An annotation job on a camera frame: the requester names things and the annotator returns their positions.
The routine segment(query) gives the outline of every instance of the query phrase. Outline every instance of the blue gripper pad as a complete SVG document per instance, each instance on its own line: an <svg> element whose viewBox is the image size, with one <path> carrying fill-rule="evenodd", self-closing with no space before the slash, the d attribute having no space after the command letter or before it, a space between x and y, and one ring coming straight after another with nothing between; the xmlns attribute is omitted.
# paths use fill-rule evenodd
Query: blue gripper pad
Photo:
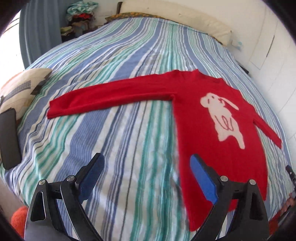
<svg viewBox="0 0 296 241"><path fill-rule="evenodd" d="M91 169L84 177L83 181L79 185L80 195L78 197L79 203L82 204L84 200L87 200L98 181L104 166L105 166L105 158L103 154L96 154L96 160L94 161Z"/></svg>
<svg viewBox="0 0 296 241"><path fill-rule="evenodd" d="M209 177L207 172L203 169L198 158L194 155L190 157L190 168L193 172L195 179L197 180L205 198L211 201L213 205L218 200L216 185Z"/></svg>

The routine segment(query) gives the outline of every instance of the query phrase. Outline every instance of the curtain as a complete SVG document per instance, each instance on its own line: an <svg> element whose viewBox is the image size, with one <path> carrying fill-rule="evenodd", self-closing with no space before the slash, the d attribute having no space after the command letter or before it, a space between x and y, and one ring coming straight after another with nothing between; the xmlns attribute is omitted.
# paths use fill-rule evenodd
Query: curtain
<svg viewBox="0 0 296 241"><path fill-rule="evenodd" d="M20 13L20 50L24 67L62 43L60 27L65 27L66 11L77 0L31 0Z"/></svg>

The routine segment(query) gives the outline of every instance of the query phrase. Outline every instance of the white rabbit graphic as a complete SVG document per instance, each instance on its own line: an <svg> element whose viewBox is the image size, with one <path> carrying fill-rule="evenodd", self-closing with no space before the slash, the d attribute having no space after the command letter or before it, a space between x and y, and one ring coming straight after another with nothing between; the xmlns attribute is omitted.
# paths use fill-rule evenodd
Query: white rabbit graphic
<svg viewBox="0 0 296 241"><path fill-rule="evenodd" d="M232 118L231 112L225 107L225 102L234 109L239 110L239 108L229 100L213 93L207 93L206 96L200 99L201 105L208 108L210 116L215 123L219 141L225 141L227 137L233 136L236 138L239 147L245 149L244 139L239 131L239 126L236 120Z"/></svg>

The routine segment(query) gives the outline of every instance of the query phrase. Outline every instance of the striped bedsheet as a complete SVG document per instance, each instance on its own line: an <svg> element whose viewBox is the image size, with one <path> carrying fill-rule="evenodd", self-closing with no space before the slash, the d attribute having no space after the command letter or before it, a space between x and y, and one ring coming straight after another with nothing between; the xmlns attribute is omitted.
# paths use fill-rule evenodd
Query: striped bedsheet
<svg viewBox="0 0 296 241"><path fill-rule="evenodd" d="M55 47L29 68L37 67L52 68L53 73L19 126L23 161L9 171L1 166L1 177L25 204L30 204L40 179L64 180L101 152L105 169L83 206L102 238L189 240L194 233L189 232L182 204L170 102L143 101L46 118L49 101L71 90L174 69L199 69L222 77L283 140L280 150L258 129L269 171L265 201L269 218L292 190L285 173L291 158L279 119L231 53L206 34L163 19L121 19ZM63 205L60 211L75 236Z"/></svg>

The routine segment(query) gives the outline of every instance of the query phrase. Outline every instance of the red sleeve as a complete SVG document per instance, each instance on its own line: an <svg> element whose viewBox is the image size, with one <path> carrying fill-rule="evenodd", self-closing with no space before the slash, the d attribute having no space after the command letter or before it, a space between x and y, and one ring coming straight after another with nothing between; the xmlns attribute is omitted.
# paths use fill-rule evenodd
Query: red sleeve
<svg viewBox="0 0 296 241"><path fill-rule="evenodd" d="M270 126L257 114L257 112L254 109L254 124L260 128L263 133L274 142L280 149L281 149L281 139L278 137L278 135L274 132L273 129L270 128Z"/></svg>
<svg viewBox="0 0 296 241"><path fill-rule="evenodd" d="M85 113L143 100L171 100L182 78L182 72L174 70L70 91L50 101L47 117Z"/></svg>

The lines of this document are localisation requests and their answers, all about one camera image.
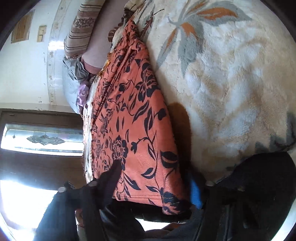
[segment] orange leaf
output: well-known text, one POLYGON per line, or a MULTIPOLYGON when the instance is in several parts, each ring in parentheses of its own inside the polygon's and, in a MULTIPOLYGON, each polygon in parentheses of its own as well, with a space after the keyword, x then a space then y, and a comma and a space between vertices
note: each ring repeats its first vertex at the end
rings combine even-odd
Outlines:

▬▬▬

*WORK INSTRUCTIONS*.
Return each line above word for word. Skip the pictures.

*EXERCISE OUTPUT*.
An annotation job on a camera frame: the requester names things and the annotator returns their positions.
The routine segment(query) gives the outline of every instance of the query phrase. Outline every instance of the blue gripper pad as a complete SVG document per instance, each instance on its own line: an <svg> element whose viewBox is the image size, with one <path> carrying fill-rule="evenodd", self-closing with no space before the slash, the d attribute having no space after the command letter or before it, a space between x and y, and one ring coming straight after another with nothing between; the xmlns attribute is omitted.
# paths use fill-rule evenodd
Query: blue gripper pad
Photo:
<svg viewBox="0 0 296 241"><path fill-rule="evenodd" d="M91 169L84 177L83 181L79 185L80 195L78 197L79 203L82 204L84 200L87 200L98 181L104 166L105 166L105 158L103 154L96 154L96 160L94 161Z"/></svg>
<svg viewBox="0 0 296 241"><path fill-rule="evenodd" d="M209 177L207 172L203 169L198 158L194 155L190 157L190 168L193 172L195 179L197 180L205 198L211 201L213 205L218 200L216 185Z"/></svg>

The routine segment(query) gives the outline of every instance of the query phrase. Outline every instance of the curtain as a complete SVG document per instance, each instance on its own line: an <svg> element whose viewBox is the image size, with one <path> carrying fill-rule="evenodd", self-closing with no space before the slash, the d attribute having no space after the command letter or before it, a space between x and y, and one ring coming straight after another with nothing between; the xmlns attribute is omitted.
# paths use fill-rule evenodd
Query: curtain
<svg viewBox="0 0 296 241"><path fill-rule="evenodd" d="M20 13L20 50L24 67L62 43L60 27L65 27L66 11L77 0L31 0Z"/></svg>

The routine segment(query) gives the outline of every instance of the query phrase. Outline every instance of the white rabbit graphic as a complete SVG document per instance, each instance on its own line: an <svg> element whose viewBox is the image size, with one <path> carrying fill-rule="evenodd", self-closing with no space before the slash, the d attribute having no space after the command letter or before it, a space between x and y, and one ring coming straight after another with nothing between; the xmlns attribute is omitted.
# paths use fill-rule evenodd
Query: white rabbit graphic
<svg viewBox="0 0 296 241"><path fill-rule="evenodd" d="M232 118L231 112L225 107L225 102L234 109L239 110L239 108L229 100L213 93L207 93L206 96L200 99L201 105L208 108L210 116L215 123L219 141L225 141L227 137L233 136L236 138L239 147L245 149L244 139L239 131L239 126L236 120Z"/></svg>

The routine segment(query) gives the outline of every instance of the query phrase. Outline every instance of the striped bedsheet as a complete SVG document per instance, each instance on its own line: an <svg> element whose viewBox is the image size, with one <path> carrying fill-rule="evenodd", self-closing with no space before the slash, the d attribute having no space after the command letter or before it, a space between x and y, and one ring coming straight after another with nothing between; the xmlns attribute is omitted.
# paths use fill-rule evenodd
Query: striped bedsheet
<svg viewBox="0 0 296 241"><path fill-rule="evenodd" d="M55 47L29 68L37 67L52 68L53 73L19 126L23 161L9 171L1 166L1 177L25 204L30 204L40 179L64 180L101 152L105 169L83 206L102 238L189 240L194 233L189 232L182 204L170 102L143 101L46 118L49 101L71 90L174 69L199 69L222 77L283 140L280 150L258 129L269 171L265 201L269 218L292 190L285 173L291 158L279 119L231 53L206 34L163 19L121 19ZM63 205L60 211L75 236Z"/></svg>

The routine segment(query) gives the outline of every instance of the query phrase. Outline every instance of the red sleeve as a complete SVG document per instance, each instance on its own line: an <svg> element whose viewBox is the image size, with one <path> carrying fill-rule="evenodd", self-closing with no space before the slash, the d attribute having no space after the command letter or before it, a space between x and y, and one ring coming straight after another with nothing between; the xmlns attribute is omitted.
# paths use fill-rule evenodd
Query: red sleeve
<svg viewBox="0 0 296 241"><path fill-rule="evenodd" d="M270 126L257 114L257 112L254 109L254 124L260 128L263 133L274 142L280 149L281 149L281 139L278 137L278 135L274 132L273 129L270 128Z"/></svg>
<svg viewBox="0 0 296 241"><path fill-rule="evenodd" d="M85 113L143 100L171 100L182 78L182 72L174 70L70 91L50 101L47 117Z"/></svg>

The lines of this document are localisation requests and their answers, all about one camera image.
[segment] orange leaf
output: well-known text, one POLYGON per line, or a MULTIPOLYGON when the instance is in several parts, each ring in parentheses of its own inside the polygon's and, in a MULTIPOLYGON, each polygon in parentheses of its own as well, with a space after the keyword, x then a space then y, and a comma and a space between vertices
note: each ring repeats its first vertex at the end
rings combine even-odd
Outlines:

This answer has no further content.